Итак, моя судьба была определена. Поэтому 2 сентября 2013 года я пошёл в шестой гимназический класс 737-й школы.
Глава вторая. Здравствуй, чёрный понедельник!
Я отлично помню этот гребаный день.
Впрочем,
Скорее нет.
День этот был не столько грёбаным, сколько просто очень странным. Он проходил как во сне. Естественно, ведь я вплотную столкнулся с такими вещами, которые ещё вчера мне в страшном сне приснится не могли.
Мама разбудила меня в 6:30 утра.
Должен сказать, что к тому времени я стал спать один. Теперь присутствие мамы меня тяготило.
Хотелось спокойно почитать под одеялом и онанизмом заняться.
Так вот, на часах 6:30 утра.
За окном пасмурно. Небо низкое, серое. Идёт дождь. Крупные капли стучат по нашим стёклам.
Я легко подымаюсь с кровати.
Всю ночь не спал, думал о завтрашнем дне.
Надо сказать, волновался не зря.
Дальше, понятно, встал, заправил кровать, умылся, позавтракал. Всё это делаю трясущимися от волнения и ужаса неизвестности руками.
Я быстро проглотил завтрак, оделся, взял цветы и пошёл к выходу. Вместе с мамой мы спустились на лифте вниз. В эти минуты я чувствовал себя космонавтом, поднимающимся на свою ракету.
Отворилась тяжёлая подъездная дверь. Я ощутил холодное и влажное дыхание наступающей осени.
Вышли. Посмотрели на небо. Вид у него был такой грозный, будто с минуты на минуту начнётся страшный суд. Я быстро перевёл глаз на землю. По дороге текли и пенились бахромой пузырей мощные потоки подкрашенной нефтяными пятнами воды. Приехала машина. Мы сели и поехали в школу. Минут через пятнадцать были там.
«Дальше сам!» – сказала мама, целуя меня в лоб.
Она села в машину, закрыла дверь и уехала, помахивая ручкой. Я пошёл к школе, у дверей которой уже понемногу собирался народ.
Громоздкое грязно-розовое здание школы пристально смотрело на меня освещёнными молочным светом новомодных ламп окнами и выглядело не то, чтобы устрашающе, но отталкивающе.
Есть здания, подобные чудовищам; это же походило на разлагающийся труп.
Мне стало не по себе.

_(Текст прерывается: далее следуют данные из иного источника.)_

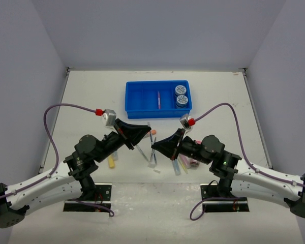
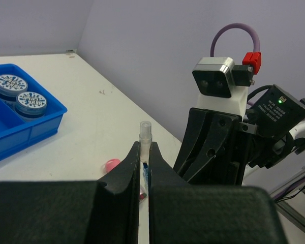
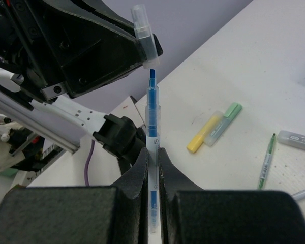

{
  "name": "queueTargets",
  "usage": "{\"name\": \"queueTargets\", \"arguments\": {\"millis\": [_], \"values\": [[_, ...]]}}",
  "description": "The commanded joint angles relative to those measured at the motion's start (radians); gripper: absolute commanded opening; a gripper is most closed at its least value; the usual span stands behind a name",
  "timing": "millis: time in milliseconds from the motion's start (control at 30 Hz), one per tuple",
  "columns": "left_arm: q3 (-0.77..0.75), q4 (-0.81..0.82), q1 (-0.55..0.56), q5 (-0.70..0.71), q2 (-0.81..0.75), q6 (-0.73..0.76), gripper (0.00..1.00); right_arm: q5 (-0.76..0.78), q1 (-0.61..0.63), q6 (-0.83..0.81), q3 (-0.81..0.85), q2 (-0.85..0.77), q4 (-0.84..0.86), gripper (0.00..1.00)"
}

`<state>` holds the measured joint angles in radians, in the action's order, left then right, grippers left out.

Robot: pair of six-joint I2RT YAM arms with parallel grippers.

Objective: Sort the stationery into containers
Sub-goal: Close the pen cap on the pen.

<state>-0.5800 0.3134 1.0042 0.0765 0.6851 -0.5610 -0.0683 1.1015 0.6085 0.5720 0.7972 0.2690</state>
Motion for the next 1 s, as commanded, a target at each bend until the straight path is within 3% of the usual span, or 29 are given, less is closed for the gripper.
{"name": "queueTargets", "arguments": {"millis": [0,633,967], "values": [[-0.036,0.023,0.002,0.005,-0.01,0.021,0.0,0.049,0.008,-0.022,0.04,-0.011,-0.007,0.0],[-0.025,0.037,0.002,-0.023,0.021,-0.008,0.0,0.065,0.008,-0.047,0.078,-0.023,-0.033,0.0],[-0.009,0.032,0.002,-0.071,0.039,-0.151,0.0,0.13,0.008,-0.114,0.123,-0.009,-0.002,0.0]]}}
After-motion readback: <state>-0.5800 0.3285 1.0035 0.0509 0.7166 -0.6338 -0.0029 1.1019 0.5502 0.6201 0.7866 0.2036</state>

Ноги слегка подкосились. Я подошёл ближе и влился в толпу. На некоторое время я растерялся, но очень быстро смог собраться и отыскать свой класс.

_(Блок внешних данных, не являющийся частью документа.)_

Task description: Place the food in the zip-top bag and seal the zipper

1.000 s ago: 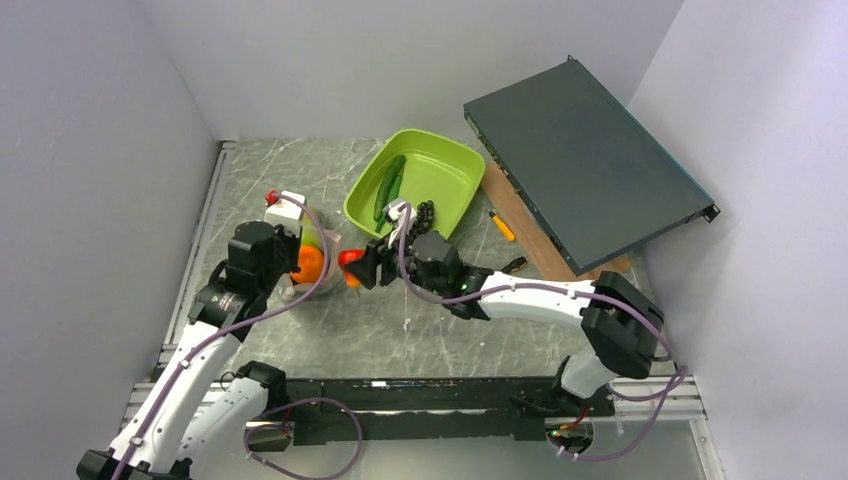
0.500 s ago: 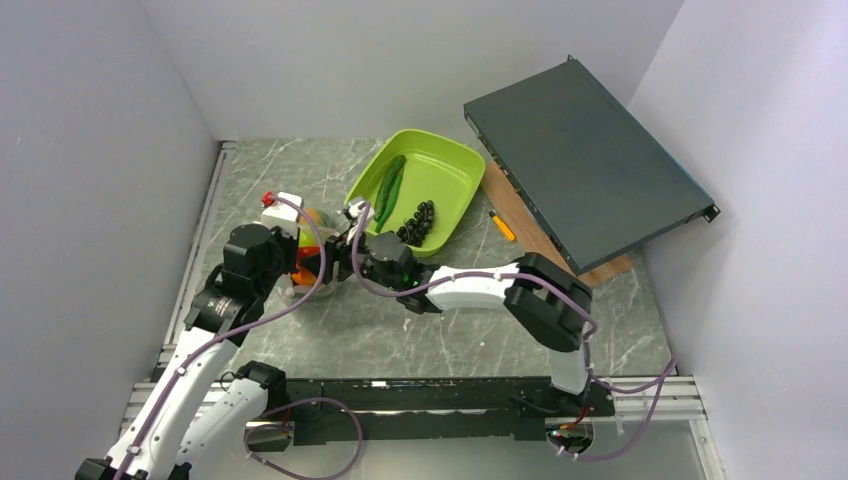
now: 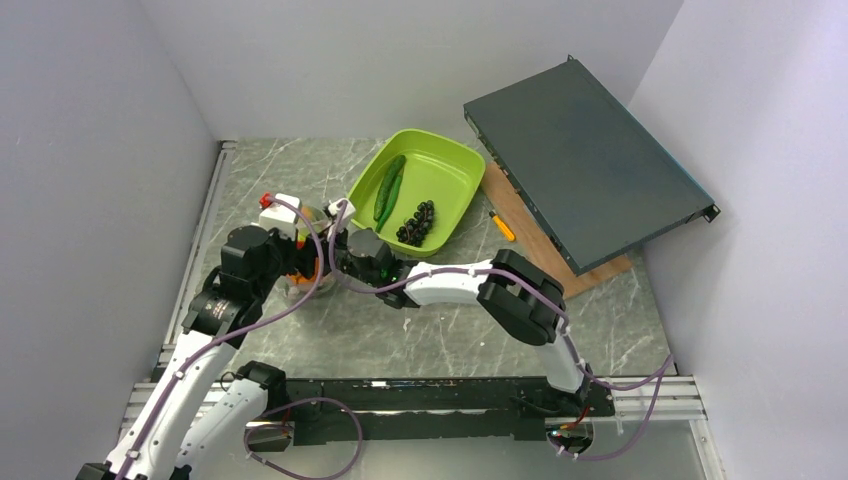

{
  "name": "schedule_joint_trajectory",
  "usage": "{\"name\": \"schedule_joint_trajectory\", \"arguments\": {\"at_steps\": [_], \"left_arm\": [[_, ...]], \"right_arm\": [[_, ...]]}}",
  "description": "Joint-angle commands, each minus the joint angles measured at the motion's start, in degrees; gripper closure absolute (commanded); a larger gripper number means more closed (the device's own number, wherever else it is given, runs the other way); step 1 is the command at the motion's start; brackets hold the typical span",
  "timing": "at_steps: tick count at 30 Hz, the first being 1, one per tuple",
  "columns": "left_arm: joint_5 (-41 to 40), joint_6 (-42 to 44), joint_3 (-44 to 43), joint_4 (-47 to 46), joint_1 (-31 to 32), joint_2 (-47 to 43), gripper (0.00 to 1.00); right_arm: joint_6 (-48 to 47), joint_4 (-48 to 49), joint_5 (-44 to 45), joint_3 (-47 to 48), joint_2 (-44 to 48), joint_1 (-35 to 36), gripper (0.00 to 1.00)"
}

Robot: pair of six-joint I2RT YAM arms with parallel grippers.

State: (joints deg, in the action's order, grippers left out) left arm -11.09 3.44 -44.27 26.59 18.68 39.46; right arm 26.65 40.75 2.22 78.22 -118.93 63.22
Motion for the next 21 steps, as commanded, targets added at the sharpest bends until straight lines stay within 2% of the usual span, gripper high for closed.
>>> {"name": "schedule_joint_trajectory", "arguments": {"at_steps": [1,4,7,11,21], "left_arm": [[-0.6,-0.8,-1.7,-3.9,0.2,-1.3,1.00],[-1.3,-0.9,-1.9,-3.7,0.2,-1.2,1.00],[-1.5,-0.8,-1.8,-3.6,0.2,-1.2,1.00],[-2.0,-0.8,-1.7,-3.6,0.2,-1.3,1.00],[-1.8,-0.8,-1.7,-3.6,0.2,-0.7,1.00]], "right_arm": [[0.5,-7.6,2.3,-0.9,4.3,0.1,0.45],[-1.6,-15.1,3.2,-1.3,7.4,0.1,0.36],[-2.8,-18.2,4.2,-3.7,10.8,0.1,0.28],[-3.7,-24.2,4.9,-4.4,14.2,0.2,0.24],[-5.8,-29.8,5.4,-5.8,19.8,0.1,0.18]]}}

Я пробрался к тому месту, где, судя по надписи мелом на асфальте, должен был стоять шестой гимназический.
На самом же деле там стоял только один человек. Это был невысокий и довольно полный мальчик с тонкими чертами лица. Одет он был в чёрную куртку.

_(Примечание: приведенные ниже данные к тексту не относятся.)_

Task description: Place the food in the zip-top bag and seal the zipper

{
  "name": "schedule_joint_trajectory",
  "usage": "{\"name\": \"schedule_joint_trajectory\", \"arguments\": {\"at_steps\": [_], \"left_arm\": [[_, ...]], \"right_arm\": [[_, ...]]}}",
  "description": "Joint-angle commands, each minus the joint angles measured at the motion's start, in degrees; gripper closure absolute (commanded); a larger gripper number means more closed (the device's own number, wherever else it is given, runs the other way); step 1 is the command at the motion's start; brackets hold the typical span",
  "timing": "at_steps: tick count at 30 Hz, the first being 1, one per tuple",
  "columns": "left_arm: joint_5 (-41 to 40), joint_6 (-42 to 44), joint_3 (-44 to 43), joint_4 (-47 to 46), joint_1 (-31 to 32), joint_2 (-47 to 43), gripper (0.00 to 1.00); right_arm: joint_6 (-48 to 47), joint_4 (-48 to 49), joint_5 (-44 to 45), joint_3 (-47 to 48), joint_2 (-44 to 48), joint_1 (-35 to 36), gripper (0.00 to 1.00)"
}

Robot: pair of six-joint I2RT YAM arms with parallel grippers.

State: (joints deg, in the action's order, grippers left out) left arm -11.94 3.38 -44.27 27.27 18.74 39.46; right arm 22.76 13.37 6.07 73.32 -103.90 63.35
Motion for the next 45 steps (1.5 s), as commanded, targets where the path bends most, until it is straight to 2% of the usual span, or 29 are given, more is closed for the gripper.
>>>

Единственный мой одноклассник стоял несколько особняком от всей толпы и с угрюмым видом глядел в землю. Я подошёл ближе, стараясь получше разглядеть его лицо. Первое впечатление меня не обмануло. Нос прямой и маленький, губы тонкие, подбородок невыраженный, брови редкие, глаза карие. Его вид портили слегка оттопыренные уши. Они делали его немного смешным. Моё внимание привлекли его пухлые щёки. Наел он их, по всей видимости, недавно: шея у него была тонкая, второго подбородка не было. Волосы у него были тёмно-русые, а стрижка как у Гитлера.